**What you are asked to do:** All of the data below should be returned exactly.

**Collected data:**
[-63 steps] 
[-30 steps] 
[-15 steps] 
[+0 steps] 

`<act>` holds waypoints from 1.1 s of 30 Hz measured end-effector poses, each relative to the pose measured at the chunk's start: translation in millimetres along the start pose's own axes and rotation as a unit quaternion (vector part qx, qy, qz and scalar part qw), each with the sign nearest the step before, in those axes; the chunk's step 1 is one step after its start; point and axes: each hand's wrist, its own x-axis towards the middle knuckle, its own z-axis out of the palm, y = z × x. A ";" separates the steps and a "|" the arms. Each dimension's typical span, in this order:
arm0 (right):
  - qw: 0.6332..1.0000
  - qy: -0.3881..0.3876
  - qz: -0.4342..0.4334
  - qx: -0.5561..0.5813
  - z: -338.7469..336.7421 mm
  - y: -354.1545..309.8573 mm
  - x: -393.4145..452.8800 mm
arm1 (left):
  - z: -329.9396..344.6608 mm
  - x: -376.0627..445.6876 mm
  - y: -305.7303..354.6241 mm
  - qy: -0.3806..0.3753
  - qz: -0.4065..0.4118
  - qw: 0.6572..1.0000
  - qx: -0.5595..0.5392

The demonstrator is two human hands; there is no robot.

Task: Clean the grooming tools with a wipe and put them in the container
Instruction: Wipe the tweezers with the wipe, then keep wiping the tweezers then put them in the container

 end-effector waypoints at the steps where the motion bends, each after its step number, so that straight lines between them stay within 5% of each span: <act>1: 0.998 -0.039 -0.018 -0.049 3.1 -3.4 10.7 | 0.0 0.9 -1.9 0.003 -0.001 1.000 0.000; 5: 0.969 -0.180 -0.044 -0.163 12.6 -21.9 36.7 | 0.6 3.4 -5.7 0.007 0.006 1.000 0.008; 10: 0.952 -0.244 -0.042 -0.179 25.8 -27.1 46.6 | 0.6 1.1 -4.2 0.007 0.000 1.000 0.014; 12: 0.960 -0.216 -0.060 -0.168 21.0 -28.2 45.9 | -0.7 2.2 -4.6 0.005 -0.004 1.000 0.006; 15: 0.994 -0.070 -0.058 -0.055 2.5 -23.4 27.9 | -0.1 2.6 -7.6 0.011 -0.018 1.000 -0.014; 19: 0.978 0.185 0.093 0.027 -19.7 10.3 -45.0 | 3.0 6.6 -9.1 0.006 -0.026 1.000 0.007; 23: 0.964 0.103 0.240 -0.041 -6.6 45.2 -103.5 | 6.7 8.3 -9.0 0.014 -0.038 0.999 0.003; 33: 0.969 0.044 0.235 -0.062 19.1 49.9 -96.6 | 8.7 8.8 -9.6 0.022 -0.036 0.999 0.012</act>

**Exercise response:**
[-63 steps] 
[-30 steps] 
[-15 steps] 
[+0 steps] 

`<act>` holds waypoints from 1.1 s of 30 Hz measured end-effector poses, each relative to the pose measured at the chunk's start: translation in millimetres along the start pose's own axes and rotation as a unit quaternion (vector part qx, qy, qz and scalar part qw), each with the sign nearest the step before, in those axes; the chunk's step 1 is one step after its start; point and axes: each hand's wrist, its own x-axis towards the middle knuckle, its own z-axis out of the palm, y = z × x. A ";" separates the steps and a "|" the arms. Each dimension's typical span, in this order:
arm0 (right):
  - qw: 0.6332..1.0000
  - qy: -0.3881..0.3876
  - qz: -0.4342..0.4334
  - qx: -0.5561..0.5813
  - z: -338.7469..336.7421 mm
  - y: -354.1545..309.8573 mm
  - x: -393.4145..452.8800 mm
arm1 (left):
  - z: -329.9396..344.6608 mm
  - x: -376.0627..445.6876 mm
  - y: -305.7303..354.6241 mm
  - qy: -0.3806..0.3753
  - qz: -0.4065..0.4118
  - qw: 0.6572..1.0000
  - qx: -0.5595..0.5392

The demonstrator is two human hands; there is no robot.

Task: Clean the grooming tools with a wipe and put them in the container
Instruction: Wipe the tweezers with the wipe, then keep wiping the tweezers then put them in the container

 end-effector waypoints at the steps where the motion bends, each after its step number, so that straight lines between them stay within 5% of each span: <act>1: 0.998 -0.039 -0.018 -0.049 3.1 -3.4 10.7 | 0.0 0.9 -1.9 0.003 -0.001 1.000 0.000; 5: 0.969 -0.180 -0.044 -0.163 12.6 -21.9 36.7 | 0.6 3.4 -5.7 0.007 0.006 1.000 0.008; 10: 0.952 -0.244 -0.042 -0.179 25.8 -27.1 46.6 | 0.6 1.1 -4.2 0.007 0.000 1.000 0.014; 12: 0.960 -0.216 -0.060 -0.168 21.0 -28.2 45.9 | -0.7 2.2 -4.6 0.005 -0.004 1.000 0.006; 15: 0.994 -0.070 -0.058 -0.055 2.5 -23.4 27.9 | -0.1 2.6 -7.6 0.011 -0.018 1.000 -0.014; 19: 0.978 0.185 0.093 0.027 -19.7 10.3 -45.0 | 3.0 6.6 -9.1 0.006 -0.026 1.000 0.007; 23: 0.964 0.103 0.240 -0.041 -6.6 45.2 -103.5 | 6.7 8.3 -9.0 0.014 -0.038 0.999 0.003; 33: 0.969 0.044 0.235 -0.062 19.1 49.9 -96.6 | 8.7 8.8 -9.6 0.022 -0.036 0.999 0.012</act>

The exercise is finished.